Trump’s hostility toward the Russia probe has been a constant throughout his presidency. But with the midterm elections come and gone, and speculation growing that Mueller may soon file a highly anticipated report about all or some portion of his investigation’s findings, the president’s recent, splenetic tweeting reveals more worry and less bravado than in the past.

Manafort seems to be a pivotal reason that Trump’s anxiety is at fever-pitch. According to an article the New York Times published on Tuesday evening, one reason that Mueller’s team went sour on Manafort was that his lawyer “repeatedly briefed President Trump’s lawyers on his client’s discussions with federal investigators after Mr. Manafort agreed to cooperate with the special counsel.”

In other words, Manafort was essentially a White House mole, using his plea agreement as an opportunity to feed Trump information on the outlines of at least a portion of what Mueller has been probing.

That kind of information can be handy if you also happen to be drafting written responses to a prosecutor’s questions about your own activity — which Trump himself had been doing in recent weeks. He submitted a partial series of answers to Mueller’s interrogatories on Nov. 20. (The president notably declined to entertain any questions, or provide any answers, about obstruction of justice in his written responses.)

Another reason that Manafort may cause Trump anxiety is that he had longstanding business and political ties to Ukraine’s pro-Putin leadership. Exactly what lobbying took place over U.S. policy on Ukraine has become another flashpoint in the Mueller probe. Barack Obama imposed sanctions on Russia in 2014 for intervening militarily in Ukraine and annexing Crimea; ever since, Vladimir Putin has sought to have the restrictions lifted, and reportedly raised the prospect of resolving the Ukraine conflict in a private meeting with Trump in Helsinki earlier this year.

Some of Manafort’s work in Ukraine involved clients who were Kremlin allies, such as Oleg Deripaska.
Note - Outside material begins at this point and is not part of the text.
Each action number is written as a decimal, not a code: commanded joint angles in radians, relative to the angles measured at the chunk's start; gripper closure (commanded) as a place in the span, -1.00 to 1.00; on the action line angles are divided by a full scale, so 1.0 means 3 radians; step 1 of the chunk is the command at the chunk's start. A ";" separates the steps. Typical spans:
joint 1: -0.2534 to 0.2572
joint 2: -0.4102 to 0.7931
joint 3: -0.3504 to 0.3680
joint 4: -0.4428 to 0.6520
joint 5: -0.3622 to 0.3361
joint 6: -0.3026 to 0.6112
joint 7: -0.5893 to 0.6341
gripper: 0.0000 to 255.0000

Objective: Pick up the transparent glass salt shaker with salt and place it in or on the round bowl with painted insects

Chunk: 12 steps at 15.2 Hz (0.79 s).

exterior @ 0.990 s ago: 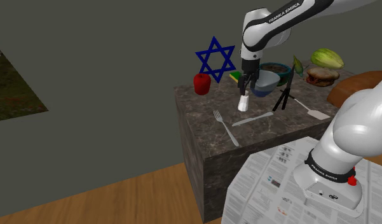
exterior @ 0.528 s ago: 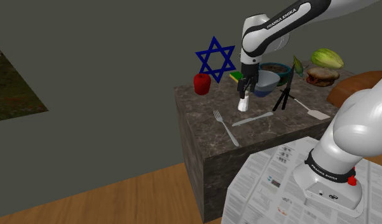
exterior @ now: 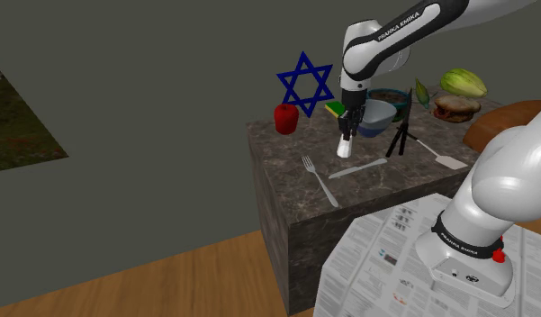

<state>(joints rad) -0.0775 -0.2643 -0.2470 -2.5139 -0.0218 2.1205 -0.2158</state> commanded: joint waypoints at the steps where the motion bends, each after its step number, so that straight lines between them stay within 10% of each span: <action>1: 0.0001 0.0001 0.0000 -0.0001 0.0001 0.0000 0.0000 1.00; 12: -0.0007 -0.0176 0.0028 0.0174 -0.0027 -0.0348 0.0040 1.00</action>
<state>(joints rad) -0.0782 -0.3071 -0.2391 -2.4684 -0.0279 2.0329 -0.2043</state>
Manafort’s relationship with the oligarch ruptured over a failed business deal in Ukraine in which Deripaska claimed his $19 million investment went missing.

Mueller’s prosecutors have already said in court that they were exploring whether Manafort acted as a possible bridge between the Trump campaign and Russians planning on trying to subvert the 2016 presidential election.
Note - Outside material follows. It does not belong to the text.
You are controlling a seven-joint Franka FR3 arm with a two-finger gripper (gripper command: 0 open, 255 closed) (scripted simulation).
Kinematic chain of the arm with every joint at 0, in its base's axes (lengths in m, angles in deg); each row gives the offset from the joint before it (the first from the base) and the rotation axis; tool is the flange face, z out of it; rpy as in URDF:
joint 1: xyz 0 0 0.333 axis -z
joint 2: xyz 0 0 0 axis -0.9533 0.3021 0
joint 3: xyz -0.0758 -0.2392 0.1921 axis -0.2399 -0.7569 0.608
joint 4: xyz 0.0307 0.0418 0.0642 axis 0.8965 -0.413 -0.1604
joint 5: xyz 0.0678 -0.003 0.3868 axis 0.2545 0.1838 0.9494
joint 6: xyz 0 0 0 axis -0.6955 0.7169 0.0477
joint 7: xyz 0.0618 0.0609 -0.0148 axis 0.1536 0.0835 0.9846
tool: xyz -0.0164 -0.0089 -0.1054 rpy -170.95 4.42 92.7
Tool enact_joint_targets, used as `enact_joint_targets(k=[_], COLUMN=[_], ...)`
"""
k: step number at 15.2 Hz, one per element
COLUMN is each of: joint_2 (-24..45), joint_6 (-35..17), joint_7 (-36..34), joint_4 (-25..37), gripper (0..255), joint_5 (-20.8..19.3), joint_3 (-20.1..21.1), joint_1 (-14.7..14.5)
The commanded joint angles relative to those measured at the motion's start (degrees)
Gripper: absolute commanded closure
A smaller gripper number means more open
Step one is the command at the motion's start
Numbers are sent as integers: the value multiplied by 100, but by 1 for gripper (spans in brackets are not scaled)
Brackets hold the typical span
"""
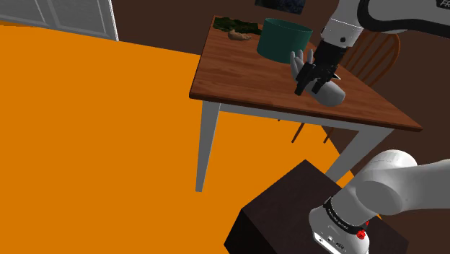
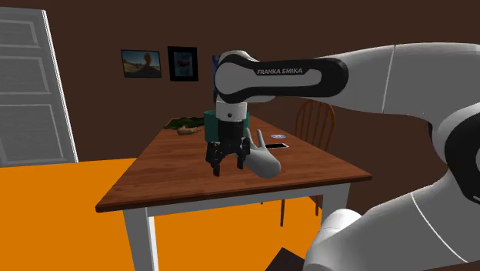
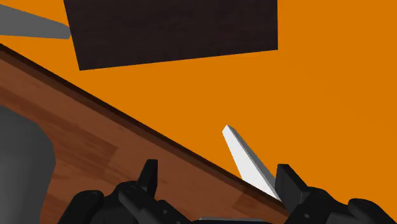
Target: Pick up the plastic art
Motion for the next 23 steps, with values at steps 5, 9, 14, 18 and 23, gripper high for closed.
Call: enact_joint_targets(k=[5, 9, 14, 18, 23], joint_2=[481, 1009, 1726, 2349, 2777], joint_6=[-263, -492, -711, -818, -1003], joint_7=[403, 796, 1287, 1691, 1986], joint_4=[373, 837, 1546, 2225, 2570], gripper=[0, 0, 0, 0, 0], joint_5=[-237, -392, -460, -401, -302], joint_3=[-356, -700, -1120, -1453, -1680], joint_1=[142, 250, 342, 397, 444])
Manafort and Trump’s son-in-law, Jared Kushner, were famously present at a Trump Tower meeting in the summer of 2016, arranged by Donald Trump Jr., in which a group of Russians offered the trio compromising information on Hillary Clinton. The president later dictated a misleading press release about the nature of the meeting in response to a New York Times inquiry about it.

It’s unclear what exactly motivated Manafort to begin lying to Mueller’s team so soon after he struck a plea agreement. Perhaps he is gambling on Trump pardoning him. But surely Manafort recognizes a kindred spirit in Trump and knows that the president is just as likely to throw him under the bus as extend a helping hand? Perhaps he is looking over his shoulder at some of the enemies he made in Ukraine and within the rough-and-tumble world of the Russian oligarchy — and is watching his family’s back? Perhaps fear of those sorts of reprisals — and a failure to realize that Mueller’s team would be probing that part of his business life as well as his intersections with Trump — led him to dissemble? Or perhaps, like the president, he’s a serial fabulist and can’t help himself. 

Regardless, things came to a head in recent weeks with Manafort and Mueller’s team, and the president seems to have been well aware of that — as he is also aware of the vise Mueller is tightening around old allies and advisers like Roger Stone. All of that may well explain Trump’s recent, rabid round of tweeting and why he moved so quickly after the midterms to try to assert control at the Justice Department.

This column does not necessarily reflect the opinion of the editorial board or Bloomberg LP and its owners.

Timothy L. O’Brien is the executive editor of Bloomberg Opinion. He has been an editor and writer for the New York Times, the Wall Street Journal, HuffPost and Talk magazine. His books include “TrumpNation: The Art of Being The Donald.”